Um ano após o início do desafio e 115 milhões de dólares arrecadados, foi encontrado o gene associado à esclerose lateral amiotrófica. Uma baita conquista. O dinheiro foi distribuído igualmente entre seis grupos de pesquisadores que seguiram com seus estudos.

Há algumas semanas, 220 milhões de dólares já arrecadados, a Dr. Sabrina Paganoni, do Massachusetts General Hospital, nos Estados Unidos, divulgou dados animadores dos testes que ela está realizando com seus pacientes. Os resultados, mais conclusivos e definitivos, ainda estão para sair, mas apesar de ainda não existir uma esperança próxima de cura, as perspectivas são de que em breve poderemos ter tratamentos para retardar o avanço da doença e garantir que as pessoas mantenham suas funções motoras por mais tempo.

Sensacional, não é mesmo?

Sejamos realistas, criar uma campanha viral desta forma é extremamente complicado. Eu bem sei, pois trabalhei anos em agências de publicidades cujos clientes viviam querendo “viralizar” seus produtos nas redes sociais. Não é simples assim, não é algo que dá para fabricar, não é de uma hora pra outra. O próprio desafio do balde de gelo demorou três anos para emplacar.
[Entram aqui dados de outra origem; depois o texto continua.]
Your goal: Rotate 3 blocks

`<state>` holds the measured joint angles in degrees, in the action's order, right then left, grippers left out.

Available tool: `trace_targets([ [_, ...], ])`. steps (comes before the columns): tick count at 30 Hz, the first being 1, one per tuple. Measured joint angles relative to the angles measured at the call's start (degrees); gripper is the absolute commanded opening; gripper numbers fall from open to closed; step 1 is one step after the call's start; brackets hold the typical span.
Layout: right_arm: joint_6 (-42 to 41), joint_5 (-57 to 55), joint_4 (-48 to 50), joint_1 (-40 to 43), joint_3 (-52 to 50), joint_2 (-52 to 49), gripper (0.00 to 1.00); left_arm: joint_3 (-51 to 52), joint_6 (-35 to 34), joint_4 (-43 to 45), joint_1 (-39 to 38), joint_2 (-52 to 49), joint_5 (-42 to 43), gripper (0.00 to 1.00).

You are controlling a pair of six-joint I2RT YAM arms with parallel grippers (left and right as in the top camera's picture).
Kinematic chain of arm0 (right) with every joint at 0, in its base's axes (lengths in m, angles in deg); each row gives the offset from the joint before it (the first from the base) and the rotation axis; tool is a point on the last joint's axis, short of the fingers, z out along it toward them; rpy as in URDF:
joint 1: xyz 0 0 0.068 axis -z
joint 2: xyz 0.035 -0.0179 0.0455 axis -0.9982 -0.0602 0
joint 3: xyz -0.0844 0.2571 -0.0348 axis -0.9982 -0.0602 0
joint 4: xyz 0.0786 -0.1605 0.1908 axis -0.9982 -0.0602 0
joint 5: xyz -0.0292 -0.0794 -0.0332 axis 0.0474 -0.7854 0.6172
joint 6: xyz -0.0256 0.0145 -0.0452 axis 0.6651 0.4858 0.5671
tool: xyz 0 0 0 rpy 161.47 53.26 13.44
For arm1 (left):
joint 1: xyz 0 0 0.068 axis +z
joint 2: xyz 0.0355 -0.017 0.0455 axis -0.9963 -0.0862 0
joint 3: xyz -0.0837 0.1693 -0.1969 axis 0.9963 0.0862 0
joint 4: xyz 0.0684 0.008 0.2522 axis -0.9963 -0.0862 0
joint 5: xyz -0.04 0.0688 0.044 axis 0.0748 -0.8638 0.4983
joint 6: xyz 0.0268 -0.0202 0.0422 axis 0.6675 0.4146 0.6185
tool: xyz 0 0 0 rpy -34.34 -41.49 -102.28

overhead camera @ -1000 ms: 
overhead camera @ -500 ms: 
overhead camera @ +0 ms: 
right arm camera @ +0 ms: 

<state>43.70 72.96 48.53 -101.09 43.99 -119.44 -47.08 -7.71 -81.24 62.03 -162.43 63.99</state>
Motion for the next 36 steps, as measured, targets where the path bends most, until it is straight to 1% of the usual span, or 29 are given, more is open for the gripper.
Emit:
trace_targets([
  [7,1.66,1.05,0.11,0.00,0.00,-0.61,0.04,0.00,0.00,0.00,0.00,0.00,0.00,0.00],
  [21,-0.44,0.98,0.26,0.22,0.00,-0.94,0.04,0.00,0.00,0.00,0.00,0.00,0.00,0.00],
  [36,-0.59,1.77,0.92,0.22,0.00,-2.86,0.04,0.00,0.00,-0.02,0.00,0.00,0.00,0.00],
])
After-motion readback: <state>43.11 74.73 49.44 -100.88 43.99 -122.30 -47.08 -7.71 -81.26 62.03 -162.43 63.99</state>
E o que tudo isso tem a ver com a Sondery?

Uma das nossas maiores frentes de trabalho são as nossas iniciativas. Desde o começo nós entendemos a importância de criar e apoiar iniciativas que ajudassem a difundir e fomentar a cultura da acessibilidade no Brasil. Fizemos o programa Mudando de Assunto, para entrevistar pessoas com deficiência sobre qualquer outro assunto que não fosse a deficiência, quebrando os paradigmas da mídia tradicional e capacitista. Nós organizamos o primeiro bloco de carnaval inclusivo e acessível do carnaval de rua oficial de São Paulo, que tirou muita gente de casa que não ia pra rua no carnaval há anos (e algumas que nunca tinham ido). Fizemos oficinas de fantasia acessíveis. Criamos o ParaOuvir, um álbum de fotografias sonoras. Organizamos o Acessorama. E… bem, a lista não para por aí e tem coisa que nem foi lançada ainda.

Com todo esse portfólio de projetos, você deve estar pensando que já fizemos de tudo. Mas tem uma coisa em toda a nossa história de luta e militância pelas causas das pessoas com deficiência e pela acessibilidade, que nós ainda não fizemos. O que? Nós nunca penduramos uma melancia no pescoço. E fico pensando, será que a quarentena está me deixando louco ou esta é realmente uma boa ideia que daria certo? O que você acha?

Esse texto não nasceu com a ideia de apresentar uma conclusão fundamentada sobre nada. Muito pelo contrário; ele serve para aumentar as incertezas. Vamos continuar com nossos projetos, refletindo sobre seus resultados e tudo o que podemos fazer diferente e melhor no futuro. E nada nos impede de colocar uma melancia no pescoço uma hora dessas, pois se ela não funcionar, não tem problema; nós podemos parti-la ao meio e  comer de sobremesa, adoramos melancia.